Critical race theory is an academic framework that seeks to understand and examine how the law and policies perpetuate racial disparities in society (e.g., health care, education, legal, criminal justice, housing, voting, etc.). We know that CRT is notwidely taught in K-12 schools, nor is CRT a curriculum or teaching methodology. However, the purpose of these laws—beyond politics and inciting energy for upcoming elections—is an attempt to restrict or prevent teachers from teaching about racism, sexism, equity, and other forms of systemic oppression.
These laws can potentially prevent teachers from reading a children’s book about the Tulsa Race Massacre of 1921, reflecting on Black Lives Matter and what to do about police violence, understanding current day hate symbols like noose incidents and their historical context of racial terror, and much more.

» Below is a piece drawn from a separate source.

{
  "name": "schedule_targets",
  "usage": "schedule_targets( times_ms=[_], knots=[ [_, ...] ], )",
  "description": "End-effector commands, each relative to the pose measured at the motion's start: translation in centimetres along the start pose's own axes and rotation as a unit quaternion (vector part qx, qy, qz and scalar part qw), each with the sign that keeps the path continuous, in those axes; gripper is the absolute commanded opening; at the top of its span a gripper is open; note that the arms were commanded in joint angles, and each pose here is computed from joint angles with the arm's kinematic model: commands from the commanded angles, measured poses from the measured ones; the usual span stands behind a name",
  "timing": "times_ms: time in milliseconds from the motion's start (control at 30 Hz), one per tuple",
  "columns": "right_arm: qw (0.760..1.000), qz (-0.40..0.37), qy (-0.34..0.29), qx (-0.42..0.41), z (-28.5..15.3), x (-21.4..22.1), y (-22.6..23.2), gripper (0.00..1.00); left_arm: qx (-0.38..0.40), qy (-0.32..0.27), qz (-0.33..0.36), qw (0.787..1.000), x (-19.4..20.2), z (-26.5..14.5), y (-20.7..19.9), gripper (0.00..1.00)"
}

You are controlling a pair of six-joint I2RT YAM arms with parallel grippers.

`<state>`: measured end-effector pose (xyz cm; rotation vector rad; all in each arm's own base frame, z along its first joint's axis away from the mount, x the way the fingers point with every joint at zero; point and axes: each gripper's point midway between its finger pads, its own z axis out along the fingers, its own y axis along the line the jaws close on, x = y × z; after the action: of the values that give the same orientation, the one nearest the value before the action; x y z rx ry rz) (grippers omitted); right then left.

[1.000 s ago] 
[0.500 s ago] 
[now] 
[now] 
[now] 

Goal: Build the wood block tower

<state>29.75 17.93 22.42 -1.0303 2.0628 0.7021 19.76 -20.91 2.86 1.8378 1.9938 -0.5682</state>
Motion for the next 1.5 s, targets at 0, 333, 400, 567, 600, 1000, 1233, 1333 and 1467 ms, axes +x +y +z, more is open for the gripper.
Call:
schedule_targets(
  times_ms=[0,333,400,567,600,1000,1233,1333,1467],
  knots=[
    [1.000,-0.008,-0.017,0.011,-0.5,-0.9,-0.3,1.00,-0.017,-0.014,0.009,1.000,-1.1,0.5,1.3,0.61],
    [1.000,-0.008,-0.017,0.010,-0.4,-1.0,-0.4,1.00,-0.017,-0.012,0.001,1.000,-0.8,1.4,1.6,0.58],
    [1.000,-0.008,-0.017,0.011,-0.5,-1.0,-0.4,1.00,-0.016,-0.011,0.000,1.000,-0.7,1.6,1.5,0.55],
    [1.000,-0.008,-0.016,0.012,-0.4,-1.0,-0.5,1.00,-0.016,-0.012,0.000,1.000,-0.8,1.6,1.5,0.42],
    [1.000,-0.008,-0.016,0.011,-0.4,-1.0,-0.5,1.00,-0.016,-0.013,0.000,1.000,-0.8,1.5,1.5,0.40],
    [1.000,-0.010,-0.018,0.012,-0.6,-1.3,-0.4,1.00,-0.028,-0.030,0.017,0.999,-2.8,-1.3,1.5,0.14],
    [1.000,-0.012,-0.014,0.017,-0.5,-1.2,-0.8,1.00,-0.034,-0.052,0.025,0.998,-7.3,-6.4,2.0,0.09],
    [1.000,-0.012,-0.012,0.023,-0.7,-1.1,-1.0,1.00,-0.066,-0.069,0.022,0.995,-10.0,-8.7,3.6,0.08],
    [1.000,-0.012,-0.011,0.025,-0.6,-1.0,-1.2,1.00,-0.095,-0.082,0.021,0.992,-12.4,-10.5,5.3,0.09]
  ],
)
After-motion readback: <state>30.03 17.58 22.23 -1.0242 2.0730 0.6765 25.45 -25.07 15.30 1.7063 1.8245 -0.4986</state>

These restrictions are concerning precisely because they contradict one of the most important goals of education—to teach young people how to think critically and foster a more just and equitable society so that all people can learn, live, and thrive. To do that, students need to understand what bias and injustice are, how they manifest in society—particularly in systemic ways through our institutions—the historical roots of bias and oppression, and how those injustices have been historically and continue to be challenged and disrupted.
The laws and resolutions now being passed by states and districts will have a chilling effect on what teachers think they are allowed to teach. Given the vagueness of these laws, many students will be deprived of honest history.